Robust red FRET sensors using self-associating fluorescent domains

Abstract

Elucidation of sub-cellular signaling networks by multiparameter imaging is hindered by a lack of sensitive FRET pairs spectrally compatible with the classic CFP/YFP pair. Here we present a generic strategy to enhance the traditionally poor sensitivity of red FRET sensors by developing self-associating variants of mOrange and mCherry that allow sensors to switch between well-defined on- and off states. Requiring just a single mutation of the mFruit domain, this new FRET pair improved the dynamic range of protease sensors up to 10-fold and was essential to generate functional red variants of CFP-YFP-based Zn²⁺ sensors. The large dynamic range afforded by the new red FRET pair allowed simultaneous use of differently colored Zn²⁺ FRET sensors to image Zn²⁺ over a broad concentration range in the same cellular compartment.

Genetically-encoded FRET (Förster Resonance Energy Transfer) sensors allow ratiometric, noninvasive intracellular imaging of small molecules and enzyme activities in single living cells with high spatial and temporal resolution.^{1, 2} These sensors consist of donor and acceptor fluorescent domains that report a conformational change in a native receptor domain through a change in FRET. Elucidation of the spatial and temporal relationships between different biochemical pathways requires the use of spectrally distinct sensors, permitting two or more probes to be used in the same cell at the same time.^{3, 4} Several examples of orthogonal FRET pairs have recently been reported, but most of these are incompatible with the classical CFP/YFP pair.^{5, 6} Attempts to develop spectrally-distinct sensors by simply replacing CFP and YFP by the fully red-shifted mOrange/mCherry pair, resulted in FRET sensors with no or strongly attenuated responses,^7-9 often precluding their simultaneous use with CFP-YFP-based sensors in the same cellular compartment.¹⁰ The development of new FRET sensors is often a process of trial-and-error that requires laborious optimization of linker lengths, linker positions and domain orientations.
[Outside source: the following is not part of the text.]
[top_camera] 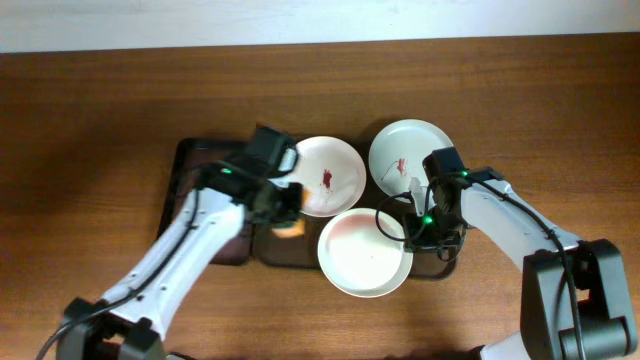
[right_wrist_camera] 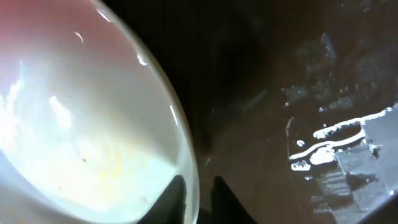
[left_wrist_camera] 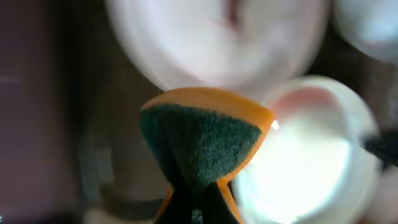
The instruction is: Clean dirty plates on tray and stack at the side
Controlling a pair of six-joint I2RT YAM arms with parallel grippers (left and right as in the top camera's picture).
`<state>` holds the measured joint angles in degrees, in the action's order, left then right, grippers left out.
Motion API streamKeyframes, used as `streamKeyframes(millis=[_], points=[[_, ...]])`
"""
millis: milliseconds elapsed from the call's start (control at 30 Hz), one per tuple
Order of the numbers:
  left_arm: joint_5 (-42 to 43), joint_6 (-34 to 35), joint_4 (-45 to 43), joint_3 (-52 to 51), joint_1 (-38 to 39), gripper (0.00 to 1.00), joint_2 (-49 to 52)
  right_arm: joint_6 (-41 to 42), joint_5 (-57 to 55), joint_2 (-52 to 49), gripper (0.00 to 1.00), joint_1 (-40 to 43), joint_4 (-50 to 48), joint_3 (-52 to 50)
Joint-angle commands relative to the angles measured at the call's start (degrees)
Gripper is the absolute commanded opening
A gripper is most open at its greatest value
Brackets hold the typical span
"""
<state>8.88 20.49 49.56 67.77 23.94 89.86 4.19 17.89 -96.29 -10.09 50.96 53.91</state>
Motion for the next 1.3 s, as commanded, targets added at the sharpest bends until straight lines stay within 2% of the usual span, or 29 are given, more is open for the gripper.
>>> streamKeyframes(millis=[0,133,300,500,733,867,900,1033,1167,1267], points=[[-6.05,-1.33,0.92,-0.20,-7.37,0.00,-1.07,-0.33,-0.48,-0.57,0.04,-0.46,0.46,0.63],[-10.88,-1.31,0.87,-0.28,-13.70,0.00,-0.31,-0.31,-0.33,-0.57,0.04,-0.46,0.79,0.63],[-10.84,-1.31,0.92,-0.28,-15.02,0.00,2.23,-0.26,-1.90,4.68,0.04,-0.42,1.68,3.06],[-10.82,-1.29,1.07,-0.28,-15.02,0.00,2.89,0.76,-13.81,15.52,0.04,-0.42,0.24,5.33],[-10.82,-1.29,1.07,-0.28,-15.02,0.00,2.89,1.25,-25.64,19.52,0.04,-1.57,-2.38,6.38],[-14.38,-1.33,1.07,-0.35,-15.02,0.00,3.19,1.53,-41.86,19.61,0.04,-8.22,-2.43,7.43],[-16.85,-3.37,0.81,-0.72,-15.02,0.00,3.37,2.51,-48.00,19.61,0.04,-11.63,-2.54,7.45],[-17.77,-12.13,-2.47,-2.40,-15.02,0.00,6.25,2.49,-59.47,19.61,0.04,-20.46,-5.44,7.45],[-17.73,-13.55,-6.36,-3.04,-15.02,0.00,11.10,2.05,-69.99,19.61,0.04,-27.87,-7.93,7.45],[-17.73,-19.91,-9.49,-3.06,-15.02,0.00,15.10,2.08,-76.96,19.61,0.04,-31.56,-8.44,7.45]])
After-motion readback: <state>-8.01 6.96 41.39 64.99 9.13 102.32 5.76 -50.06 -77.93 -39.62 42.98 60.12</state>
We recently introduced an alternative, rational design strategy for FRET sensor proteins based on the principle of mutually exclusive domain interactions. These sensors, which include probes for protease activity, Zn²⁺, bile acids, and antibodies, rely on CFP and YFP variants that interact in one state of the sensor, but whose interaction is readily disrupted upon a ligand-induced interaction at the input domains.^11-15 This modular design not only ensures robust changes in energy transfer efficiency, but should also allow easy exchange of the traditional CFP- and YFP output domains by alternative pairs of self-associating FPs.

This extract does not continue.